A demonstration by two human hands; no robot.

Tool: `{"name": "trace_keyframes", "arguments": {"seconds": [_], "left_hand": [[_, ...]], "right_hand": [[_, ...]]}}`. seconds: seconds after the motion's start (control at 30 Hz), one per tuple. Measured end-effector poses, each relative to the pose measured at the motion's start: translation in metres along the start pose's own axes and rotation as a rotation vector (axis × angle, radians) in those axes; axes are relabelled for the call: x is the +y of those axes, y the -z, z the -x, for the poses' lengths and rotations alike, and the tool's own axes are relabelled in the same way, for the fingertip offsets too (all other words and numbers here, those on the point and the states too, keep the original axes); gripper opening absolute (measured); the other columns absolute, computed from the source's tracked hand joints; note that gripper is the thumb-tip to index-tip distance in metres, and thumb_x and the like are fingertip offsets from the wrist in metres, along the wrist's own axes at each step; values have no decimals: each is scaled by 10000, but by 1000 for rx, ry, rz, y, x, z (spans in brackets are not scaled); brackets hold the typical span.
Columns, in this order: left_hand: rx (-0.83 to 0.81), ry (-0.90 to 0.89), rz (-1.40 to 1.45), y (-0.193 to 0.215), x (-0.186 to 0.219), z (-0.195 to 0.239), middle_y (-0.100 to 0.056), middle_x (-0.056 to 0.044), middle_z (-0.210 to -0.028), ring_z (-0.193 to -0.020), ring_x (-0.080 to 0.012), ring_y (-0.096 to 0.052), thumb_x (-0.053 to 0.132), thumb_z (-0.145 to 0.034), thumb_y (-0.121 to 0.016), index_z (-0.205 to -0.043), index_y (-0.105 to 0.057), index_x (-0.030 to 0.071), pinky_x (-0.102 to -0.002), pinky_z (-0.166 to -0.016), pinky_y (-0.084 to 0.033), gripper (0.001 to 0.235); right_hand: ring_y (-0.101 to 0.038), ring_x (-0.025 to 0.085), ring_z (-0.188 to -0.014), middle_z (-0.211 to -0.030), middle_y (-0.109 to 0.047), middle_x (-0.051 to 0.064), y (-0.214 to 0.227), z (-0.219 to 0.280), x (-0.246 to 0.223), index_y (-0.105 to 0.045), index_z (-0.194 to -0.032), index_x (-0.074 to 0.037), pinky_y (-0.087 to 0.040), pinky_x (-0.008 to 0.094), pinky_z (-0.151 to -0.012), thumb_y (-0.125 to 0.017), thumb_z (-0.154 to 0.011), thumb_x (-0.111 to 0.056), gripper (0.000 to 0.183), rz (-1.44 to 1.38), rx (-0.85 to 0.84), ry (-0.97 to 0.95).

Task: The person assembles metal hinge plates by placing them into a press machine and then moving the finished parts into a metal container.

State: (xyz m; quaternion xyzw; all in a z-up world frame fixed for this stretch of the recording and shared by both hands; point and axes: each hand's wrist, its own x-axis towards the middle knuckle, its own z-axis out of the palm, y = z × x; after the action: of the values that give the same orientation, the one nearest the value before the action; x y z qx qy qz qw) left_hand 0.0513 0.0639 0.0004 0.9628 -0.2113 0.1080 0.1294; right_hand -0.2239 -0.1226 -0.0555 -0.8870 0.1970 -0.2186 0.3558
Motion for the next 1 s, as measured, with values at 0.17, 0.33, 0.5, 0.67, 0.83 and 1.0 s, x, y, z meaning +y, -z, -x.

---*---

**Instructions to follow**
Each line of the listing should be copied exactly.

**Written response**
A demonstration by two human hands; no robot.

Tool: `{"name": "trace_keyframes", "arguments": {"seconds": [_], "left_hand": [[_, ...]], "right_hand": [[_, ...]]}}`. seconds: seconds after the motion's start (control at 30 Hz), one per tuple. Measured end-effector poses, each relative to the pose measured at the motion's start: translation in metres along the start pose's own axes and rotation as a rotation vector (axis × angle, radians) in those axes; axes are relabelled for the call: x is the +y of those axes, y the -z, z the -x, for the poses' lengths and rotations alike, and the tool's own axes are relabelled in the same way, for the fingertip offsets too (all other words and numbers here, those on the point and the states too, keep the original axes); gripper opening absolute (measured); the other columns absolute, computed from the source's tracked hand joints; note that gripper is the thumb-tip to index-tip distance in metres, and thumb_x and the like are fingertip offsets from the wrist in metres, along the wrist's own axes at each step; values have no decimals: each is scaled by 10000, but by 1000 for rx, ry, rz, y, x, z (spans in brackets are not scaled); brackets hold the typical span.
Columns, in this order: left_hand: rx (-0.83 to 0.81), ry (-0.90 to 0.89), rz (-1.40 to 1.45), y (-0.193 to 0.215), x (-0.186 to 0.219), z (-0.195 to 0.239), middle_y (-0.100 to 0.056), middle_x (-0.056 to 0.044), middle_z (-0.210 to -0.028), ring_z (-0.193 to -0.020), ring_x (-0.080 to 0.012), ring_y (-0.096 to 0.052), thumb_x (-0.053 to 0.132), thumb_z (-0.145 to 0.034), thumb_y (-0.121 to 0.016), index_z (-0.205 to -0.043), index_y (-0.105 to 0.057), index_x (-0.030 to 0.071), pinky_x (-0.102 to -0.002), pinky_z (-0.166 to -0.016), pinky_y (-0.084 to 0.033), gripper (0.001 to 0.235); right_hand: ring_y (-0.101 to 0.038), ring_x (-0.025 to 0.085), ring_z (-0.188 to -0.014), middle_z (-0.211 to -0.030), middle_y (-0.109 to 0.047), middle_x (-0.051 to 0.064), y (-0.214 to 0.227), z (-0.219 to 0.280), x (-0.246 to 0.223), index_y (-0.105 to 0.045), index_z (-0.194 to -0.032), index_x (-0.074 to 0.037), pinky_y (-0.087 to 0.040), pinky_x (-0.008 to 0.094), pinky_z (-0.151 to -0.012), thumb_y (-0.125 to 0.017), thumb_z (-0.154 to 0.011), thumb_x (-0.111 to 0.056), gripper (0.000 to 0.183), rz (-1.44 to 1.38), rx (-0.85 to 0.84), ry (-0.97 to 0.95).

Task: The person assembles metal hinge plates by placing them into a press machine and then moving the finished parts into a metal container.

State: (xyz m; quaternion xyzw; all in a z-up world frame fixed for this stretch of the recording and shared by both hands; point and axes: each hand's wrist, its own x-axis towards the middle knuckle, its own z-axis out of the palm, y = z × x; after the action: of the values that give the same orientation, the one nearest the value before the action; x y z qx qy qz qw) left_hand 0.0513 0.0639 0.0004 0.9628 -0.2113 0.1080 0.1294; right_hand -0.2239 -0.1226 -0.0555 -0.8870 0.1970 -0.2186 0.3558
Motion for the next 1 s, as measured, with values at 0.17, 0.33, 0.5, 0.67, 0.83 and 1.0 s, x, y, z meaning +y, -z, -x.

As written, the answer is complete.